“First, the Department notified us that several U.S. Secret Service text messages from January 5 and 6, 2021, were destroyed as part of a device replacement program. The USSS destroyed those text messages after the OIG requested records of electronic communications from the USSS. A review of the events at the Capitol on January 6 As part of doing so,” the letter from DHS IG Joseph Gaffari stated.
“Second, DHS personnel have repeatedly told OIG inspectors that they are not permitted to provide records directly to OIG and that such records must first be reviewed by DHS attorneys,” Cuffari added. “This review led to weeks of delays in receiving OIG records and created confusion as to whether all records had been produced.”
The U.S. Secret Service and Homeland Security inspector general did not immediately respond to CNN’s request for comment.
Chairman of the Senate Homeland Security and Governmental Affairs Committee, Sen. Gary Peters said in a statement Thursday that the allegations were “concerning.” “We need to know whether the Secret Service destroyed federal records or prevented Department of Homeland Security oversight. The DHS inspector general needs these records to conduct its independent oversight and is entitled to a full picture of what happened to the public. Jan. 6,” the Michigan Democrat said.
Representative. Bennie Thompson, a Democrat from Mississippi, chairs both the House Homeland Security and January 6 committees. He acknowledged receipt of the letter to the committee in a statement Thursday evening.
“The Committee on Homeland Security received a letter from the DHS inspector general regarding the Secret Service’s deletion of text messages requested by the Office of the Inspector General as part of its investigation into the attack on the Capitol on January 6,” Thompson said. “The committee will be briefed on this extraordinarily disturbing destruction of records and will respond accordingly.”

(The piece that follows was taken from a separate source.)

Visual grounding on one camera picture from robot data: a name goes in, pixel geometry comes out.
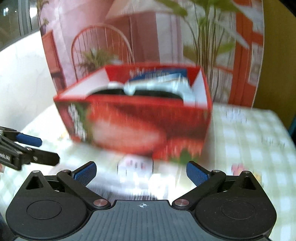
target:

While the letter did not say whether the DHS watchdog believed the text messages were destroyed intentionally or for nefarious reasons, the incident raises questions about the Secret Service’s response to the attack on the U.S. Capitol.
A former adviser to then-Vice President Mike Pence also mentioned the Secret Service in his testimony. Greg Jacobs, a former adviser to Pence, told the committee that the vice president refused to get into the vehicle after Pence was escorted out of the Capitol, raising concerns that the driver would have taken him to a safe place and thus prevented him from certifying the election results.
More than a year after the riots, a public review by the Homeland Security Inspector General of the Secret Service and its operations is underway on January 6.
This story was updated Thursday with additional updates.
CNN’s Whitney Wilde and Hannah Rabinowitz contributed to this report.